That’s not a cake, it’s a gift wrapped by Rosie Sato. (Brittany Murray / Staff Photographer)
That's not a cake, it's a gift wrapped by Rosie Sato. (Brittany Murray / Staff Photographer)
Wrapping paper, check. Ribbon, check. Some clever doo-dads. Got `em.

Mix it all with a good portion of holiday spirit and creativity and you have all you need to make those Black Friday deals sing under the Christmas tree.

National gift wrapping champion Rosie Sato drew "oos" and "ahs" from her students Saturday at the Los Angeles County Library in Carson as she led a pre-holiday workshop on how to wow your friends and family with packages so dazzling that they won't even care what's inside.

Hard to do?

Not at all, said the pint-sized retired banker from Gardena who was crowned the 2011 "Scotch Brand Most Gifted Wrapper" in a national gift-wrapping contest sponsored by 3M.

All you need is some quality wrapping paper, good ribbon -- and some fun, colorful embellishments picked up at the local craft store.

Really, she said. It only looks intimidating.

An eye for detail, however, probably also helps.

"I'm kind of a perfectionist," said Sato, 60, who discovered her flare for color and all things gift-wrap in the 1970s when she was planning a baby shower for a friend. She could have hardly guessed that years later she'd be in New York's Rockefeller Center competing with top professional and amateur gift wrappers from around the country.

The final exam? Wrapping a backyard plastic play set -- with two slides -- in 18 minutes.

This year, Sato's sharing her expertise at free library workshops.

"This is so easy," she told about 25 participants in the Carson workshop as she demonstrated a small shoestring bow that she calls a "loopy-loop."
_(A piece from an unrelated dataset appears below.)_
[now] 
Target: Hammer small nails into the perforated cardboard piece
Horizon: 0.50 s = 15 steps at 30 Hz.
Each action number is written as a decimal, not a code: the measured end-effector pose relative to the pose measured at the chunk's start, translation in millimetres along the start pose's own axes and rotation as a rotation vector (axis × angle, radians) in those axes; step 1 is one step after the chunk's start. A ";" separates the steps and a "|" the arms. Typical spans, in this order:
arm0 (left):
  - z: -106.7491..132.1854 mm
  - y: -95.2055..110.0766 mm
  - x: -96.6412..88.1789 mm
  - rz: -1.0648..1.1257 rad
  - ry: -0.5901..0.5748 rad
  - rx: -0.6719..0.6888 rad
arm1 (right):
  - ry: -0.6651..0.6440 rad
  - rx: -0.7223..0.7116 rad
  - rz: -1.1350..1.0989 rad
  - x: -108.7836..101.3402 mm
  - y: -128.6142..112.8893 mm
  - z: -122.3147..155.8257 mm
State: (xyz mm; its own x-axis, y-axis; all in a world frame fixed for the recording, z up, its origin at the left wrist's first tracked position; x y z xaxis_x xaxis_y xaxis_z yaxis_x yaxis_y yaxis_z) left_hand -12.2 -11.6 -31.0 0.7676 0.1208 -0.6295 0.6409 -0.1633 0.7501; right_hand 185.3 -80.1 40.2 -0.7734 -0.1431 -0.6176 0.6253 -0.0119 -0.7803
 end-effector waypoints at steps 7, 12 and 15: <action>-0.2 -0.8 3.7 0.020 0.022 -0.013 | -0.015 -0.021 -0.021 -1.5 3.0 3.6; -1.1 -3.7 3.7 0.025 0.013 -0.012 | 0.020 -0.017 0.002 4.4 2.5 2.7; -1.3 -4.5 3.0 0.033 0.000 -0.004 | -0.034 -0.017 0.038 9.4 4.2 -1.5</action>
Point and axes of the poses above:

Among her best tips: Hit the after-Christmas sales at Michael's or other craft stores to gather up supplies for next year; use your imagination and make use of baby's breath, floral touches, pearls, feathers, lace trim and other embellishments to dress up almost any package; and keep the basics simple.

Start with a tightly wrapped package using a good pliable ("forgiving") ribbon.

"Make sure you have the package wrapped nice and tight. Otherwise, the rest is going to look sloppy," Sato said.

So fold those edges carefully, make the corners military precise and be sure the seams are evenly centered.

"A lot of times it's those little touches that make a big difference," she said.

She typically picks a color theme each year -- this year Sato is using used a heavy stock ivory wrapping paper with swaths of wide green fabric ribbon.

From there, her packages throughout the year can be decked out using different colored add-ons for birthdays, Christmas, Easter or Valentine's Day.

Internet sites like Pinterest can help with color ideas, she told her students.

Two-sided tape and a cutting tool rather than scissors are great to have on hand, she said. But her favorite tool?

"Hot glue is my best friend when I'm gift wrapping," she said.

So how painful is it to watch people rip open her packages on Christmas morning?

Let's just say she definitely stays busy gathering up the left-overs for future use.

One of her friends saved all of Sato's bows to use on her Christmas trees trees -- until a new family dog ate her growing collection. Sato's now putting a few extra hand-crafted bows on her friend's packages so she can start saving some up again.

If you missed the Carson workshop, Sato will be sharing her secrets again from 3-5 p.m. Dec. 1 at the Gardena Mayme Dear Library, 1731 W. Gardena Blvd., Gardena.

That session will include an opportunity to purchase some wrapping materials and a hands-on session at the end of the demonstration in which participants can bring gifts to wrap onsite.

And from the looks of it, no challenge -- even a backyard play set -- seems too big for Sato.